A bit under 10fps. And for comparison I hooked up some code to switch between my code or the android supplied one.
Well under 2fps.
I was just holding the "phone" up to a picture on my workstation monitor.
Some information on what's going on:
- Device is a Samsung Galaxy Note GT-N7000 running ICS. This one has a dual core ARM cortex A9 CPU @ 1.4Ghz.
- Input image is 640x480 from the live preview data from the Camera in NV12 format (planar y, packed uv).
- Both detectors are executing on another thread. I'm timing all the code from 'here's the pixel array' to 'thanks for the results'.
- The LBP detector is using very conservative search parameters: from 2x window (window is 17x17 pixels) to 8x window, in scale steps of 1.1x. This seems to detect a similar lower-sized limit as the android one - and the small size limit is a major factor in processing time.
- At each scale, every location is tested.
- Android requires a 565 RGB bitmap, which i create directly in Java from the Y data.
- The LBP detector is just using the Y data directly, although needs to copy it to access it from C/ASM.
- The LBP detector pipeline is mostly written in NEON ASM apart from the threshold code - but that should optimise ok from C.
- A simple C implementation of the LBP detector is around 0.8s for the same search parameters (scaling and lbp code building still uses assembly).
- The LBP detector is showing the raw thresholded hits, without grouping/post-processing/non-maximum suppression.
- The LBP code is only using a single core (as the android one also appears to)
- The LBP classifier is very specifically trained for front-on images, and the threshold chosen was somewhat arbitrary.
- The LBP classifier is barely tuned at all - it is merely trained using just the training images from the CBCL data set (no synthesised variations), plus some additional non-natural images in the negative set.
- Training the LBP classifier takes about a second on my workstation, depending on i/o.
- Despite this, the false positive rate is very good (in anecdotal testing), and can be tuned using a free threshold parameter at run-time.
- The trained classifier definition itself is just over 2KB.
- As the LBP detector is brute-force and deterministic this is the fixed-case, worst-case performance for the algorithm.
- With the aggressive NEON optimisations outlined over recent posts - the classifier itself only takes about 1 instruction per pixel.
A good 6x performance improvement is ok by me using these conservative search parameters. For example if I simply change the scale step to 1.2x, it ends up 10x faster (with still usable results). Or if I increase the minimum search size to 3x17 instead of 2x17, execution time halves. Doing both results in over 25ps. And there's still an unused core sitting idle ...
As listed above - this represents the worst-case performance. Unlike viola & jones whose execution time is dynamic based on the average depth of cascade executed.

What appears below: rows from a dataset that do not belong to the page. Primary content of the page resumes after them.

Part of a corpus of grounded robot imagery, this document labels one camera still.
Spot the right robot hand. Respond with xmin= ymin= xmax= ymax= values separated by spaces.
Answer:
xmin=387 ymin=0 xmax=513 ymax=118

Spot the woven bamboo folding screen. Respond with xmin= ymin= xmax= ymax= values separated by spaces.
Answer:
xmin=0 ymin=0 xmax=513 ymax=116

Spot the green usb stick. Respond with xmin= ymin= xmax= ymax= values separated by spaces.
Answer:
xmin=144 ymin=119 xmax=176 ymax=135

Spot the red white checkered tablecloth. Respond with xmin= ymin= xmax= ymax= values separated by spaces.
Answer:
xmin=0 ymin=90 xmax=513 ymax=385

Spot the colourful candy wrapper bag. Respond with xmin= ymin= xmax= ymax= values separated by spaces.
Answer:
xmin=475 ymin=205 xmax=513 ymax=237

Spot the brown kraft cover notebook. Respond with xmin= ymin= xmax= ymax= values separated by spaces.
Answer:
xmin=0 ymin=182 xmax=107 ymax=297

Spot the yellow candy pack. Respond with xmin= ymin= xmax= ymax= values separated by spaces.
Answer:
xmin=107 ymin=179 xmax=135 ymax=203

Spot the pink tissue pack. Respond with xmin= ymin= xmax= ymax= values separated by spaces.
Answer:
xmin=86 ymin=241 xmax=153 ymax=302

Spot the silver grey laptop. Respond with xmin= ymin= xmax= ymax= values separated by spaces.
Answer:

But other more dynamic algorithms could be used to trim the execution time further - possibly significantly - such as a coarser search step, or a smaller subset/smaller scale classifier used as a 'cascaded' pruning stage. Or they could be used to improve the results - e.g. more accurate centring.
Update: Out of curiosity I tried an 8x8 detector - this executes much faster, not only because it's doing under 25% of the work at the same scale, but more to the point because it runs at smaller image sizes for the same detected object scale. I created a pretty dumb classifier using scaled versions of the CBCL face set. It isn't quite reliable enough for a detector on it's own, but it does run a lot faster.